Nos habían mandado a Valencià y a mí con un compañero al que llamaban Barbero porque era el que nos cortaba el pelo y nos afeitaba, sobre todo cuando salíamos a una misión. Teníamos que vigilar primero y entrar después en la masía Xalamera, donde nos habían dicho que había dinero y víveres. Llegamos cerca y vigilábamos todo el tiempo, pero nos daba la impresión de que la masía estaba deshabitada. Por fin nos decidimos a acercarnos y en eso que nos empiezan a llover balas del cielo que parecía una lluvia de fuego. Nos echamos al suelo, empezamos a disparar nosotros también hacia la casa, que era de donde salían los tiros. Yo, como pude, me fui escapando hasta el punto de encuentro que habíamos convenido. Al minuto llega Valencià. Los dos empezamos a maldecir a la Guardia Civil porque parecía que nos estuviera esperando. Pasa el rato y Barbero que no aparece. Tanto tiempo pasó que, al final, Valencià dice:
—Vámonos para La Sénia, tú, que a éste la puta Guardia Civil se lo ha cargado y no podemos volver a recoger el cadáver.
En La Sénia nos encontramos con Carlos, Rubén, Lucas y Nano. Le contamos a Carlos lo que había pasado y cómo Barbero había caído en un ataque imprevisto de la Guardia Civil, que nos esperaba en la masía Xalamera. Carlos se puso muy serio, miró a Rubén y a Nano y les dijo:
—Ahí tenéis al guardia civil que os habéis cargado.
Yo no entendía nada, pero vi que enseguida se organizaba un jaleo y una discusión.
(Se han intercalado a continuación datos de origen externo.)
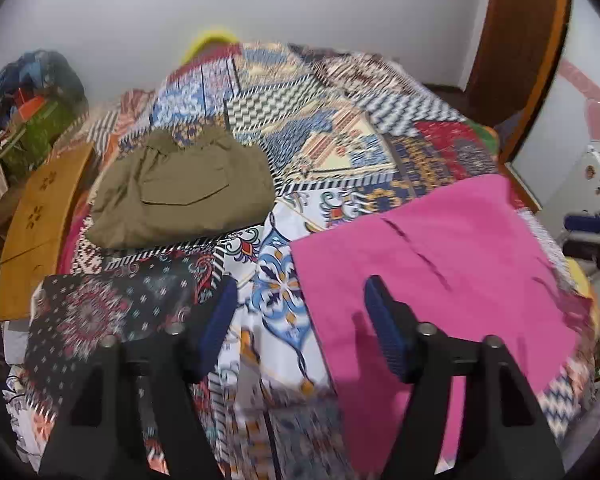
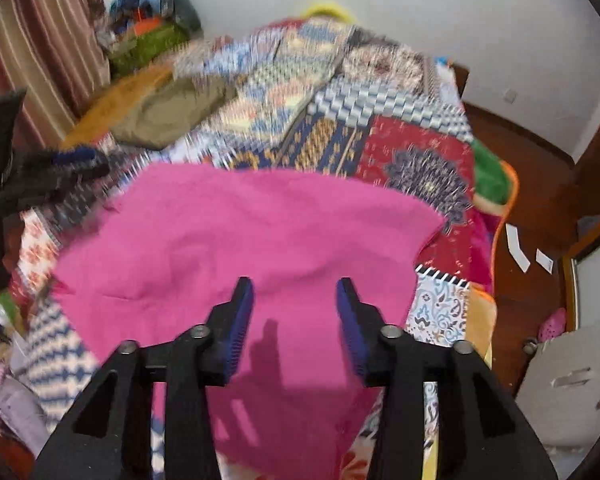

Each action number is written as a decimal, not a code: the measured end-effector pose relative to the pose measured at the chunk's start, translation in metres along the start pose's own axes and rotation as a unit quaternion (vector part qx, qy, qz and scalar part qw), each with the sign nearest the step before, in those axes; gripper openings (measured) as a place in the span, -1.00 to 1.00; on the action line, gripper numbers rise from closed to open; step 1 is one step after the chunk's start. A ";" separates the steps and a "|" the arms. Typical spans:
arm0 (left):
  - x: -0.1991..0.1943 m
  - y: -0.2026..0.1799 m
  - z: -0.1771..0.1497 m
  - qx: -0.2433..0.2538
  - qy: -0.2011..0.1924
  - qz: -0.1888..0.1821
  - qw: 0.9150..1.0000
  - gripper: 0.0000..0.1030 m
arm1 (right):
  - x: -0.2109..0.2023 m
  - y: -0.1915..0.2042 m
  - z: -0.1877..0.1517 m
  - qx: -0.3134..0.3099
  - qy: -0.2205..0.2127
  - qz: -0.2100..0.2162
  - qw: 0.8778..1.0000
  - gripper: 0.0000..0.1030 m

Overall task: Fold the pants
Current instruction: 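Fold the pink pants over again with both tools and release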

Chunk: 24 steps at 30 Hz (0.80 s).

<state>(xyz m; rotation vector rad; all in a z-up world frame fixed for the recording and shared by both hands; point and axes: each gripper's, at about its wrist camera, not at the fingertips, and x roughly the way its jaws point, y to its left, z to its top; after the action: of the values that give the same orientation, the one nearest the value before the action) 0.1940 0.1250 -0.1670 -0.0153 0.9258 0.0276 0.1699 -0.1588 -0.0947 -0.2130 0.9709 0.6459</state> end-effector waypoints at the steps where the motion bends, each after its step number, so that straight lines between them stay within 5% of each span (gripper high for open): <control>1: -0.009 -0.001 -0.003 -0.002 -0.004 -0.003 1.000 0.40 | -0.007 0.004 -0.001 0.000 -0.010 0.002 1.000 -0.09; 14: -0.068 -0.038 -0.068 -0.043 -0.016 -0.025 0.999 0.70 | -0.021 0.062 -0.025 -0.022 -0.059 0.035 0.997 -0.06; 24: -0.044 -0.046 -0.115 -0.071 0.043 -0.051 0.995 0.68 | 0.031 0.063 -0.064 -0.026 0.023 0.043 0.998 0.00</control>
<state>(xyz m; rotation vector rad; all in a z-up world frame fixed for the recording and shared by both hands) 0.0774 0.0757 -0.2012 -0.1974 1.0059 -0.0011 0.1001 -0.1245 -0.1490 -0.2332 1.0126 0.7485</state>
Rubén decía:
—La habéis cagado, cabrones, intentabais entrar en la masía que es el punto de apoyo donde nosotros estábamos. Hemos matado a Barbero por vuestra culpa.
Entonces sí lo entendí todo. Valencià, que tenía muy mala hostia, se puso como una fiera y empezó a chillar:
—¿Y vosotros por qué no dabais el alto, por qué no sacabais ni la cabeza para comprobar con quién os las teníais que ver?
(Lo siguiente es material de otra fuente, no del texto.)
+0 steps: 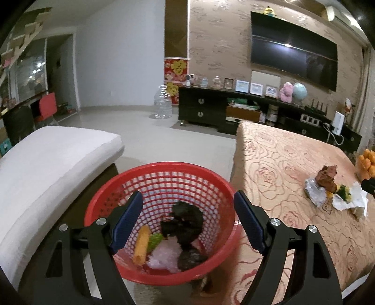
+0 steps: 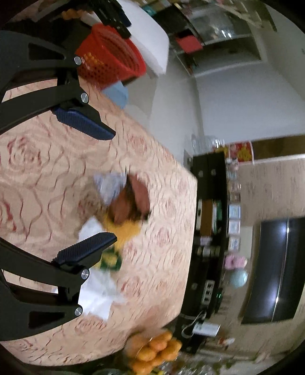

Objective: Collect trash
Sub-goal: 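Move both tools back to the table toward the brown paper and clear bag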

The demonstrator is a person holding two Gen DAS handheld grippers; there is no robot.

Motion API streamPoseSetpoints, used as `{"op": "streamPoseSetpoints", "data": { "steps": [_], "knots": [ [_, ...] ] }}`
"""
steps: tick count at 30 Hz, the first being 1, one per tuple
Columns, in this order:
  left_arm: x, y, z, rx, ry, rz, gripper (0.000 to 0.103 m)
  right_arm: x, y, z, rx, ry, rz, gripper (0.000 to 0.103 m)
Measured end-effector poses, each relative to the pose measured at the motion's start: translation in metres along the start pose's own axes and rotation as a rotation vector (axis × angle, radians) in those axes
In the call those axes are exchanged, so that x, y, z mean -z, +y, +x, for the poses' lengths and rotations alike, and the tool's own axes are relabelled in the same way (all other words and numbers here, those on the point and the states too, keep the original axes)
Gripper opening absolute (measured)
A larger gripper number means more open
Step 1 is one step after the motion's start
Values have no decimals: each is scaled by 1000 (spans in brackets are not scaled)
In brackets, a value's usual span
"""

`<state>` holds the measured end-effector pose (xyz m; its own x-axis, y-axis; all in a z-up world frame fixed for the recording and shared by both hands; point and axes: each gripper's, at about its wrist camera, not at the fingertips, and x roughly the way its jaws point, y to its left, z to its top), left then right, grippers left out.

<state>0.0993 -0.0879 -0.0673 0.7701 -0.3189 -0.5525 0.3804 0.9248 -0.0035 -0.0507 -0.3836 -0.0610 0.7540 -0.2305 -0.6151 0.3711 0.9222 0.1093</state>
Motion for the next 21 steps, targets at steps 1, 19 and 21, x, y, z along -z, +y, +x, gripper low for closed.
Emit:
{"op": "streamPoseSetpoints", "data": {
  "steps": [1,19,21],
  "knots": [
    [1,-4,0,7,2,4,77,0,-7,-1,17,2,13,78],
    [-8,-98,18,201,59,136,81,13,-75,-5,123,41,169,78],
    [-14,-117,24,229,64,159,81,14,-80,-6,125,44,181,78]
  ]
}}
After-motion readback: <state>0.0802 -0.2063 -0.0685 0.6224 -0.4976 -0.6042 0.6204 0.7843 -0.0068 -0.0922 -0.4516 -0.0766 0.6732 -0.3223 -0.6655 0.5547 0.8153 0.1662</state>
—¡Tenemos órdenes de disparar, hostias! ¿O es que todavía no te has enterado de eso?
Carlos el Catalán puso orden con un grito:
—¡Callad de una puta vez! Esto no es un patio de vecinos. Estamos en una guerra y esas cosas pueden pasar. Pero os lo voy a decir muy clarito: al que vuelva a cometer otro fallo como ése le monto una y doy parte de él a los superiores. ¿Me he explicado bien?
Todos nos quedamos con la boca cerrada. Carlos nos miró con aquella mirada que tenía seria y dura. Luego habló otra vez:
—Lo más jodido es que el cadáver del camarada lo recogerá la Guardia Civil y lo tratarán sin el respeto que se merece. Así que vamos a guardar por lo menos un minuto de silencio por él, porque era un luchador bravo y un compañero servicial que siempre cumplía con disposición todas las tareas asignadas. Que la tierra te sea leve, compañero Eufemio Bolós, Barbero.
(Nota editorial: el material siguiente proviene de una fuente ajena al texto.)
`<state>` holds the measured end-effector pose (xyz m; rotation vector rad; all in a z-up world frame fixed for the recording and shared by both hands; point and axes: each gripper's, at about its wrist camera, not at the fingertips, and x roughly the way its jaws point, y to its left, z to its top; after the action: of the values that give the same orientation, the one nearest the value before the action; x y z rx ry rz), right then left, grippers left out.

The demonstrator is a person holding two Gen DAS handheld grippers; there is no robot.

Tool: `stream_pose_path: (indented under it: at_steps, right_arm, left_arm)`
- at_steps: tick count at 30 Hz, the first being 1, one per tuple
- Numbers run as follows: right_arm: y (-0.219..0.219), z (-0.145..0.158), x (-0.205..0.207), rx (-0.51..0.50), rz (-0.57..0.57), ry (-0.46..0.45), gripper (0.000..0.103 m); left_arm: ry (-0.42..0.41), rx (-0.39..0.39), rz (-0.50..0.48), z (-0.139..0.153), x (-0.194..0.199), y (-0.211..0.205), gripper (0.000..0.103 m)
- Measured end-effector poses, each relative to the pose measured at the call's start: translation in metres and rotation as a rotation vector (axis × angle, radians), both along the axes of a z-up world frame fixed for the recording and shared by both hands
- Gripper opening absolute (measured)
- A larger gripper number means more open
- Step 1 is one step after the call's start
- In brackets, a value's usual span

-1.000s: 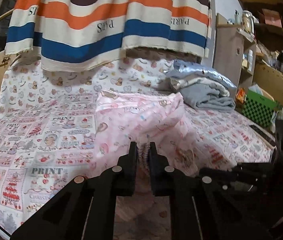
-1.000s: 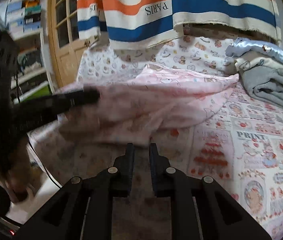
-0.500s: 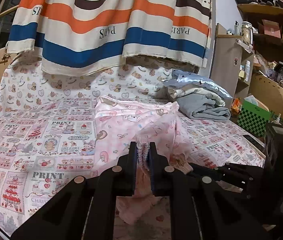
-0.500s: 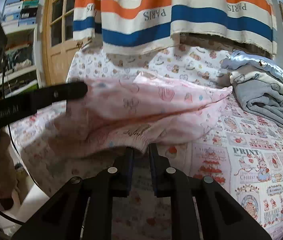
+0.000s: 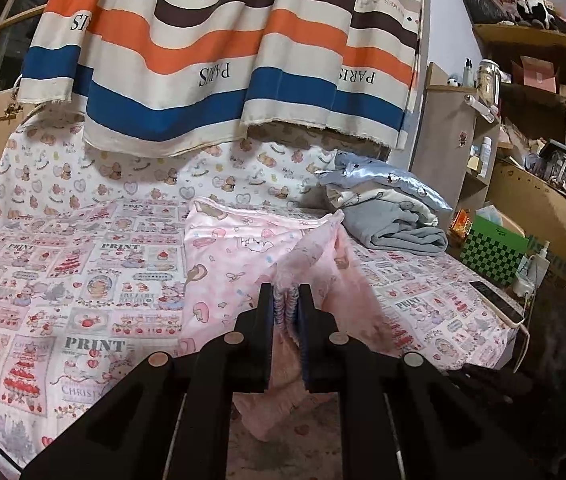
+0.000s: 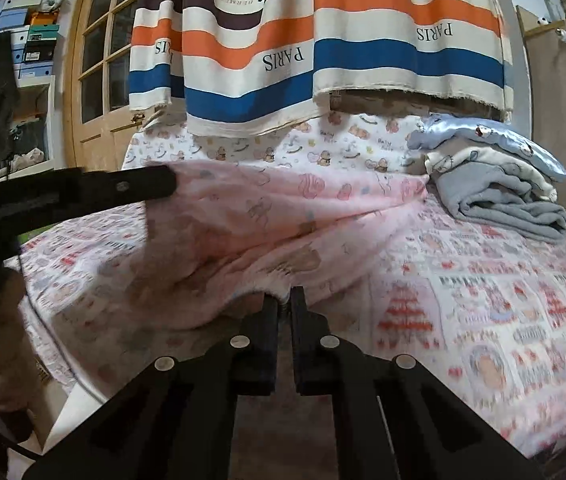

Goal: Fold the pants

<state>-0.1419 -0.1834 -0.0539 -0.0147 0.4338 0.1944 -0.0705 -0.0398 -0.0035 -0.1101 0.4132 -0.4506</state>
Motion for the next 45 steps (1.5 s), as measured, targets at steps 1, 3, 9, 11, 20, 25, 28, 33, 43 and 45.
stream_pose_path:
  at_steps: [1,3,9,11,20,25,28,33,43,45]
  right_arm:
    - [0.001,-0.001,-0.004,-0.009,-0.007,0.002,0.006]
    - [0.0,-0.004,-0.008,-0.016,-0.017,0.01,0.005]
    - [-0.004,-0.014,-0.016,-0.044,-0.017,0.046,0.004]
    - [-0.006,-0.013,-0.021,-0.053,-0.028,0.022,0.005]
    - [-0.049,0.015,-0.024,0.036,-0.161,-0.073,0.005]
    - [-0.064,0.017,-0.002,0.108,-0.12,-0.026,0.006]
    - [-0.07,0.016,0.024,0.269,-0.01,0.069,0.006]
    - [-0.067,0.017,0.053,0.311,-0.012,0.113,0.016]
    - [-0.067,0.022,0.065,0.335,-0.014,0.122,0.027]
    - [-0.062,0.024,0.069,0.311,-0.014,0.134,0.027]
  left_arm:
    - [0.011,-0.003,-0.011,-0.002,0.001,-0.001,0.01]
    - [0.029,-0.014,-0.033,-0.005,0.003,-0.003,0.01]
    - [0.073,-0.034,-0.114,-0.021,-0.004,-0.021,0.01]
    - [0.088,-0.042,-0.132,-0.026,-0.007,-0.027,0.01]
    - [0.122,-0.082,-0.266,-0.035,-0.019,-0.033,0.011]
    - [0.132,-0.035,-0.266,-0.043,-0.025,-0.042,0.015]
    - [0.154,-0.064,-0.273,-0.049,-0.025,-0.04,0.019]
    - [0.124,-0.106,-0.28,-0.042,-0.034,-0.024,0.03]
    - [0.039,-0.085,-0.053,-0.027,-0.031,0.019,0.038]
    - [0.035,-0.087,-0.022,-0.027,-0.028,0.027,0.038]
Entonces todos se pusieron con la cabeza baja. En eso que Catalán me mira y dice:
—¿Y tú, Durruti, por qué coño no te quitas la boina, es que no hablo para ti?
Yo no me había fijado en que los demás se habían descubierto. No sabía qué se hacía en eso del minuto de silencio, nunca lo había visto hacer antes, así que me quité la boina y me quedé callado como si el que se hubiera muerto hubiera sido yo.
Pero antes de que eso pasara he de decir que todo iba bien. Yo cada vez aprendía más de cómo iban las cosas en el maquis, les enseñaba a los compañeros atajos y caminos que ellos no sabían y, sobre todo, Rubén seguía enseñándome a leer. ¡Era tan buen chaval Rubén, tan joven, tan valiente!